A team of researchers at the Massachusetts Institute of Technology (MIT) has made significant progress in addressing a key challenge in nuclear fusion, bringing humanity closer to harnessing this abundant energy source. Their findings, published on March 4, 2024, in Nature Communications, suggest advancements in managing plasma—a critical component of fusion reactors—could enhance the reliability of this promising energy technology.
Nuclear fusion mimics the processes that power stars, offering a potential avenue for a clean and virtually limitless energy supply. The tokamak, a donut-shaped reactor that uses powerful magnets to contain plasma, has been a focal point of fusion research. However, effectively controlling the plasma during operation, especially when ramping down a reaction, remains a significant hurdle for scientists.
During operation, plasma currents within a tokamak can reach speeds of approximately 100 kilometers (62 miles) per second and temperatures exceeding 100 million degrees Celsius (180 million degrees Fahrenheit). Such extreme conditions present a challenge when it becomes necessary to shut down the reactor. The process of de-energizing the plasma is complex, as any missteps can lead to damage within the reactor, resulting in costly repairs.
Allen Wang, the lead author of the study and a graduate student at MIT, emphasized the importance of reliability in fusion energy. “For fusion to be a useful energy source, it’s going to have to be reliable,” he stated in an interview with MIT News. “To be reliable, we need to get good at managing our plasmas.”
Innovative Use of Physics and Machine Learning
The research team tackled the challenge of plasma behavior prediction using a novel approach that combined fundamental physics with machine learning. They developed a neural network model that was informed by existing plasma dynamics principles. The model was trained on data from the TCV, an experimental fusion reactor located in Switzerland.

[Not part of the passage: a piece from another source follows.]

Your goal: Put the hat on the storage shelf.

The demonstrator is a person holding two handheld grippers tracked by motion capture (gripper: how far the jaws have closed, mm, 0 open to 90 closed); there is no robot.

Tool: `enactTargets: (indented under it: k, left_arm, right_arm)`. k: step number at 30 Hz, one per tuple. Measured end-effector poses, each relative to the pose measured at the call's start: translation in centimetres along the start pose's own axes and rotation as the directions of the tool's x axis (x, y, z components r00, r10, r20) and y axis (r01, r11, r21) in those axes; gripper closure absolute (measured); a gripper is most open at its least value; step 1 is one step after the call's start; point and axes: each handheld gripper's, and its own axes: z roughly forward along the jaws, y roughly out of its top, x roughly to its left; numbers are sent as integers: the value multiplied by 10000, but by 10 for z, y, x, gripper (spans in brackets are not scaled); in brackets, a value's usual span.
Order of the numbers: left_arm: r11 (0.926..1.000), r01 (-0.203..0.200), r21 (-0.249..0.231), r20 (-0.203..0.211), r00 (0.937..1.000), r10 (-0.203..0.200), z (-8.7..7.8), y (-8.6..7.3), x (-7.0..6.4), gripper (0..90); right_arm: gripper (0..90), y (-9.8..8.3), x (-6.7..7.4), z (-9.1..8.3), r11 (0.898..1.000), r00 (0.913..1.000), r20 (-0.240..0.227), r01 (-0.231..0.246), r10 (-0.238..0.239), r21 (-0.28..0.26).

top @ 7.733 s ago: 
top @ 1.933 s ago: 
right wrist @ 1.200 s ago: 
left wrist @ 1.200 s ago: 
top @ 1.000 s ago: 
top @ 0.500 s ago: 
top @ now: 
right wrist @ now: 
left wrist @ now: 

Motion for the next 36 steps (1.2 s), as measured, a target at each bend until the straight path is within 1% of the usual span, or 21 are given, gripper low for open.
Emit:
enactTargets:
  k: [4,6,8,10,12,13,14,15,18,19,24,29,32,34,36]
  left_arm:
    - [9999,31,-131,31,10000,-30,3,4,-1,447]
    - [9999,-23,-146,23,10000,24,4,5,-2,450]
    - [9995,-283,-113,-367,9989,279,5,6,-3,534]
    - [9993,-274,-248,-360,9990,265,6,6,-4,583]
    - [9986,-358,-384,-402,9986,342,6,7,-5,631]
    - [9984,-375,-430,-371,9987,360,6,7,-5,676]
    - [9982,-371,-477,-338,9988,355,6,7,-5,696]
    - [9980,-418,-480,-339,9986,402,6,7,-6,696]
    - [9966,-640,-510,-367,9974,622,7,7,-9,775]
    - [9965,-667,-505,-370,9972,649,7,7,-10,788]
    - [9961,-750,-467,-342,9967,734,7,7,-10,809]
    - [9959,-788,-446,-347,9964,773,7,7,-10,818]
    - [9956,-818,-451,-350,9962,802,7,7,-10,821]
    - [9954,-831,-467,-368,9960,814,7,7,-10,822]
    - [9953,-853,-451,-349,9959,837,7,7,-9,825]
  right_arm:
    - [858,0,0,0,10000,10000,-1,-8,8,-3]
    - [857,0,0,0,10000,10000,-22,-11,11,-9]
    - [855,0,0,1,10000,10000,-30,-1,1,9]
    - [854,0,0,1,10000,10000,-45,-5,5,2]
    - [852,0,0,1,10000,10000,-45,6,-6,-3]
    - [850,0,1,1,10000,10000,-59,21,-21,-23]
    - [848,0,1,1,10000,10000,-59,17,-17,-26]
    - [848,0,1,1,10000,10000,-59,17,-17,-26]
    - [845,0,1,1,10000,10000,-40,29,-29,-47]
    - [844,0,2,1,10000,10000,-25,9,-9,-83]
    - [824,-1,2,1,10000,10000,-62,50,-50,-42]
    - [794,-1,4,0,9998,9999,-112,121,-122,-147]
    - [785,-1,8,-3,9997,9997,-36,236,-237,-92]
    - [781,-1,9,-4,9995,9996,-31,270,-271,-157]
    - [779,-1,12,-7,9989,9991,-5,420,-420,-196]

This dataset included various initial conditions such as plasma temperature and energy levels throughout each experimental run. By analyzing this data, the researchers established “trajectories” that detailed how the plasma would behave during a fusion reaction. When applied to actual operations at the TCV, the model successfully guided operators in safely ramping down the reactor.
Wang noted the success of their approach: “We did it a number of times. And we did things much better across the board. So, we had statistical confidence that we made things better.”
A Long Journey Ahead
While this research marks a crucial step forward, Wang acknowledged that significant work remains. “We’re trying to tackle the science questions to make fusion routinely useful,” he explained. “What we’ve done here is the start of what is still a long journey. But I think we’ve made some nice progress.”
The implications of achieving reliable nuclear fusion are profound. If successfully developed, fusion could provide a sustainable energy source that significantly reduces reliance on fossil fuels, contributing to global efforts to combat climate change. As research continues, the collaboration between physics and machine learning may pave the way for a future where nuclear fusion becomes a practical energy solution.